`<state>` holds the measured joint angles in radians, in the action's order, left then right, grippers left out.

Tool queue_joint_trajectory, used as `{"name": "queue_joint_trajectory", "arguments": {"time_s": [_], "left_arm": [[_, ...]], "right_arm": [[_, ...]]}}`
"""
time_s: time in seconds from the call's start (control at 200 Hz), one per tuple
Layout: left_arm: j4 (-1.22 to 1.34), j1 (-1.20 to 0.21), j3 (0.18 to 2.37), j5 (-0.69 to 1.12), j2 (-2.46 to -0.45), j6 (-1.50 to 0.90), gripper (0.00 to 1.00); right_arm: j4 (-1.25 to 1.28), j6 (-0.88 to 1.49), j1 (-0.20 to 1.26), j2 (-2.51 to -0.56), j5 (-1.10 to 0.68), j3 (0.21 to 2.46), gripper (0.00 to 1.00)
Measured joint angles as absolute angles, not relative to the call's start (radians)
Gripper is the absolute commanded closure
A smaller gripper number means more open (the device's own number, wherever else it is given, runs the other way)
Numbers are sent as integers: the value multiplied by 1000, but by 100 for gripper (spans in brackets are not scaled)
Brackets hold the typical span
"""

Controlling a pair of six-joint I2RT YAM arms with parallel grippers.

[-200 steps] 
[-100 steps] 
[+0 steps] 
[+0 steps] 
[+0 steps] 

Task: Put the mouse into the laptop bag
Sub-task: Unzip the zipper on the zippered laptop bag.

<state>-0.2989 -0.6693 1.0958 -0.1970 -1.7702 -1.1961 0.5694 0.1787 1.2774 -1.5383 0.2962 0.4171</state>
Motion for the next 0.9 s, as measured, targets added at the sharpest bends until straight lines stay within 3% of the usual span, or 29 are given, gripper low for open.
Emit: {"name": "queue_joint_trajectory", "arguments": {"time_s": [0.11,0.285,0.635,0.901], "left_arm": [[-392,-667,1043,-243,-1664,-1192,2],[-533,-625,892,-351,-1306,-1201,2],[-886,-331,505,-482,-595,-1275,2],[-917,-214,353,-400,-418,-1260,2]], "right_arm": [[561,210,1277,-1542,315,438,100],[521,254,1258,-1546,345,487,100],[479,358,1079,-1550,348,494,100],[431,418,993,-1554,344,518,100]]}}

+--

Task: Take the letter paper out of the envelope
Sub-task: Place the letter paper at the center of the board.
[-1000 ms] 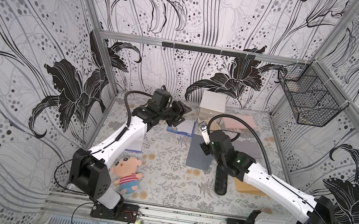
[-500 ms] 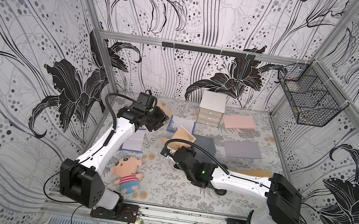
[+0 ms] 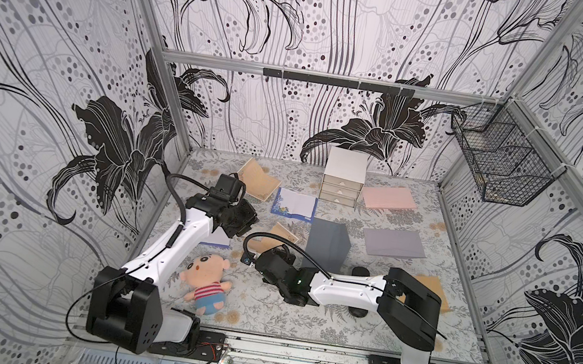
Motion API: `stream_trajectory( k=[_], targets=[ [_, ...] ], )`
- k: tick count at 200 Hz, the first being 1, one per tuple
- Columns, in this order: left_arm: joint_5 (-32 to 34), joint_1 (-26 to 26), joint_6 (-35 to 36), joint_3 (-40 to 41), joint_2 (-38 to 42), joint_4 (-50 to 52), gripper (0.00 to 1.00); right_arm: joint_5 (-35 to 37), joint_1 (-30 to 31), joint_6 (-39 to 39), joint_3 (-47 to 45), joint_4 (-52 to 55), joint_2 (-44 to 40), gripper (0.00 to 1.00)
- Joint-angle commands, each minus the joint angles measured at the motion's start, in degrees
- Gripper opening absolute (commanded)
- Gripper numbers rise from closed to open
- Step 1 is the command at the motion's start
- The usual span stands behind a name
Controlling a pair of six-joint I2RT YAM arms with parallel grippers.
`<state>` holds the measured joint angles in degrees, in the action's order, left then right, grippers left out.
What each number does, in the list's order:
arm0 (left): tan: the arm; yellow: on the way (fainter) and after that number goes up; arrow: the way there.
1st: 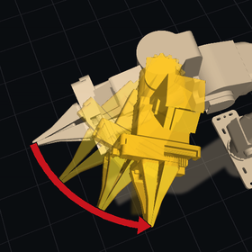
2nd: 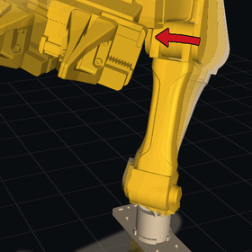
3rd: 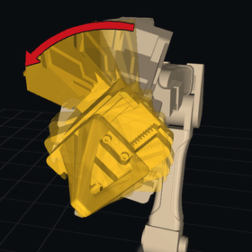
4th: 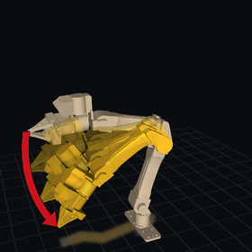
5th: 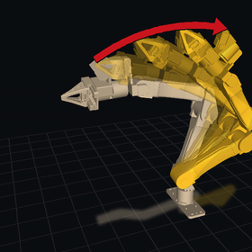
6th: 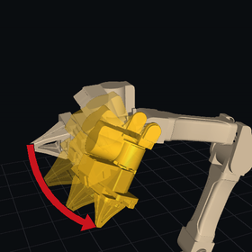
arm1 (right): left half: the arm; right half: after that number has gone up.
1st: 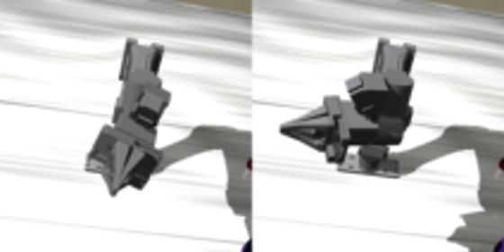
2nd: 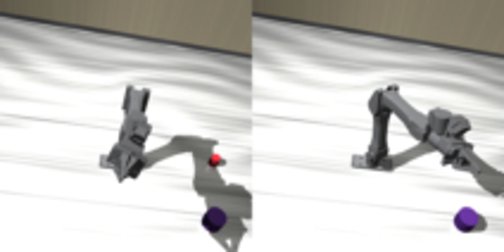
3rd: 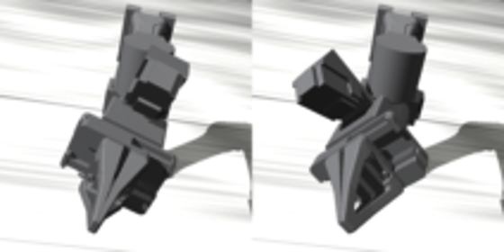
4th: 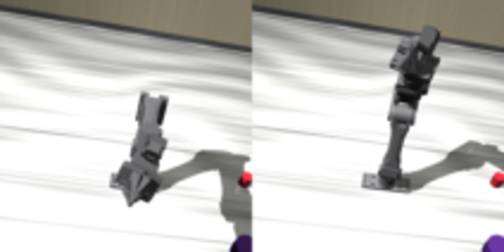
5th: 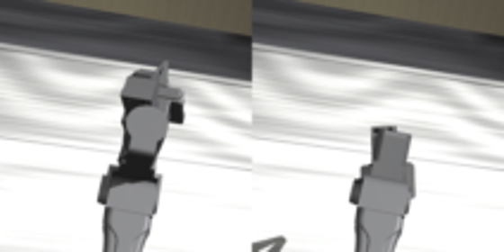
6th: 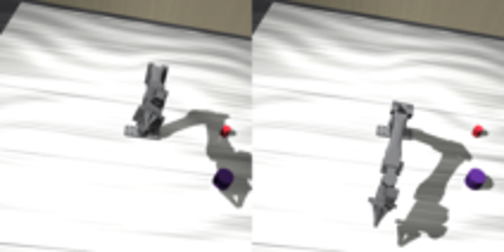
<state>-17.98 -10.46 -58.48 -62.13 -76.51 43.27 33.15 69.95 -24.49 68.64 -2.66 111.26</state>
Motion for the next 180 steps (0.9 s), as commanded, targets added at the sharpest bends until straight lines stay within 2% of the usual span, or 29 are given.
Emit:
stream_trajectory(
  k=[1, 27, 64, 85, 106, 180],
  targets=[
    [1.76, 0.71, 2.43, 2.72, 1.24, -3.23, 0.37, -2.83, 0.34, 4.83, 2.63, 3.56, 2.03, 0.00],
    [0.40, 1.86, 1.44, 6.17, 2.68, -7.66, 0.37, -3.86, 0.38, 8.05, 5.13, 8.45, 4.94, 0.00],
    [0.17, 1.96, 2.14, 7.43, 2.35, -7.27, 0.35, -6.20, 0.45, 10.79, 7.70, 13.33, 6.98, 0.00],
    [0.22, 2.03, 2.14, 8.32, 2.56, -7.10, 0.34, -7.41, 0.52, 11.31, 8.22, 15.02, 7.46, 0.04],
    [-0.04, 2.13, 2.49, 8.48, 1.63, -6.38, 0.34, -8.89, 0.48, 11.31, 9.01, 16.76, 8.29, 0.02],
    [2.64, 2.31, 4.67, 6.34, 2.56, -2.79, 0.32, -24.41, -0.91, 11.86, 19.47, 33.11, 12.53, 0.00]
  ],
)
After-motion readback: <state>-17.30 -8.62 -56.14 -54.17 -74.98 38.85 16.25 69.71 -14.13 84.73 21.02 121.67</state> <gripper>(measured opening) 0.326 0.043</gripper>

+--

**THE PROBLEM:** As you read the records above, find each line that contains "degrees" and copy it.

**COMPLETED EXERCISE:**
- Joint-angle commands, each minus the joint angles measured at the motion's start, in degrees
`<state>` holds the measured joint angles in degrees, in the action's order, left then right, grippers left out.

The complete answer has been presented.